- Exercise prompt: Reproduce all of the data word for word.

- The data:
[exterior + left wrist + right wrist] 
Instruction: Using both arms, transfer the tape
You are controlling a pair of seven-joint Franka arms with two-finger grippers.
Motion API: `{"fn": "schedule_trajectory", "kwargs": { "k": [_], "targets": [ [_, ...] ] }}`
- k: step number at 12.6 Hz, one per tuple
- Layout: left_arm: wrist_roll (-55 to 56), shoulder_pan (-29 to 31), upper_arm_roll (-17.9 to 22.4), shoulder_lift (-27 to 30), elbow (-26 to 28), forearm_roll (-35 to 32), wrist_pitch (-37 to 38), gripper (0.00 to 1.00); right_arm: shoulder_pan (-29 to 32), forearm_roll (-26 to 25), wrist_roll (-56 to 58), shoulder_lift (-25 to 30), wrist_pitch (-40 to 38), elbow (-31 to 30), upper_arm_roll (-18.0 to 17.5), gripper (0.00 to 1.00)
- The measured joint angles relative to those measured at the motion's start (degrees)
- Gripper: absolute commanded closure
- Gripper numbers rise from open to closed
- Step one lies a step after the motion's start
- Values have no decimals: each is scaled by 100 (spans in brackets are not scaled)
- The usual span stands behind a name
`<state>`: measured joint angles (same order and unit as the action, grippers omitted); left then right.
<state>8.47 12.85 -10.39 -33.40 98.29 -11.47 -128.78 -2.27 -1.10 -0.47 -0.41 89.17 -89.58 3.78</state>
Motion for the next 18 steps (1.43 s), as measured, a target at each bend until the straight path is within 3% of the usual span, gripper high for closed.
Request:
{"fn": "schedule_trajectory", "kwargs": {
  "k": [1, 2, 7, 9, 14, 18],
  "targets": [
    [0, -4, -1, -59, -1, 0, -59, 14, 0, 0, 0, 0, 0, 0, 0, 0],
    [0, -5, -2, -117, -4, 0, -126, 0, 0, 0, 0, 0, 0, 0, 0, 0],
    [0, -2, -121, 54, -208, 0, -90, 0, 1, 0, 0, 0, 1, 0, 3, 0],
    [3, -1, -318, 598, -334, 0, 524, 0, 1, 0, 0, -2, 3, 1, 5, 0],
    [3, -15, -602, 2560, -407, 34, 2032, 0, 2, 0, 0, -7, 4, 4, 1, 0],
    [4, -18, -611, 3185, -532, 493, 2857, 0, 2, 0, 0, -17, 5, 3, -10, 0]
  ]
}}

- Exercise output:
[exterior + left wrist + right wrist] 
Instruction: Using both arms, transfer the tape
You are controlling a pair of seven-joint Franka arms with two-finger grippers.
Motion API: `{"fn": "schedule_trajectory", "kwargs": { "k": [_], "targets": [ [_, ...] ] }}`
- k: step number at 12.6 Hz, one per tuple
- Layout: left_arm: wrist_roll (-55 to 56), shoulder_pan (-29 to 31), upper_arm_roll (-17.9 to 22.4), shoulder_lift (-27 to 30), elbow (-26 to 28), forearm_roll (-35 to 32), wrist_pitch (-37 to 38), gripper (0.00 to 1.00); right_arm: shoulder_pan (-29 to 32), forearm_roll (-26 to 25), wrist_roll (-56 to 58), shoulder_lift (-25 to 30), wrist_pitch (-40 to 38), elbow (-31 to 30), upper_arm_roll (-18.0 to 17.5), gripper (0.00 to 1.00)
- The measured joint angles relative to those measured at the motion's start (degrees)
- Gripper: absolute commanded closure
- Gripper numbers rise from open to closed
- Step one lies a step after the motion's start
- Values have no decimals: each is scaled by 100 (spans in brackets are not scaled)
- The usual span stands behind a name
`<state>`: measured joint angles (same order and unit as the action, grippers omitted); left then right.
<state>8.47 12.85 -10.39 -33.40 98.29 -11.47 -128.78 -2.27 -1.10 -0.47 -0.41 89.17 -89.58 3.78</state>
Motion for the next 18 steps (1.43 s), as measured, a target at each bend until the straight path is within 3% of the usual span, gripper high for closed.
Request:
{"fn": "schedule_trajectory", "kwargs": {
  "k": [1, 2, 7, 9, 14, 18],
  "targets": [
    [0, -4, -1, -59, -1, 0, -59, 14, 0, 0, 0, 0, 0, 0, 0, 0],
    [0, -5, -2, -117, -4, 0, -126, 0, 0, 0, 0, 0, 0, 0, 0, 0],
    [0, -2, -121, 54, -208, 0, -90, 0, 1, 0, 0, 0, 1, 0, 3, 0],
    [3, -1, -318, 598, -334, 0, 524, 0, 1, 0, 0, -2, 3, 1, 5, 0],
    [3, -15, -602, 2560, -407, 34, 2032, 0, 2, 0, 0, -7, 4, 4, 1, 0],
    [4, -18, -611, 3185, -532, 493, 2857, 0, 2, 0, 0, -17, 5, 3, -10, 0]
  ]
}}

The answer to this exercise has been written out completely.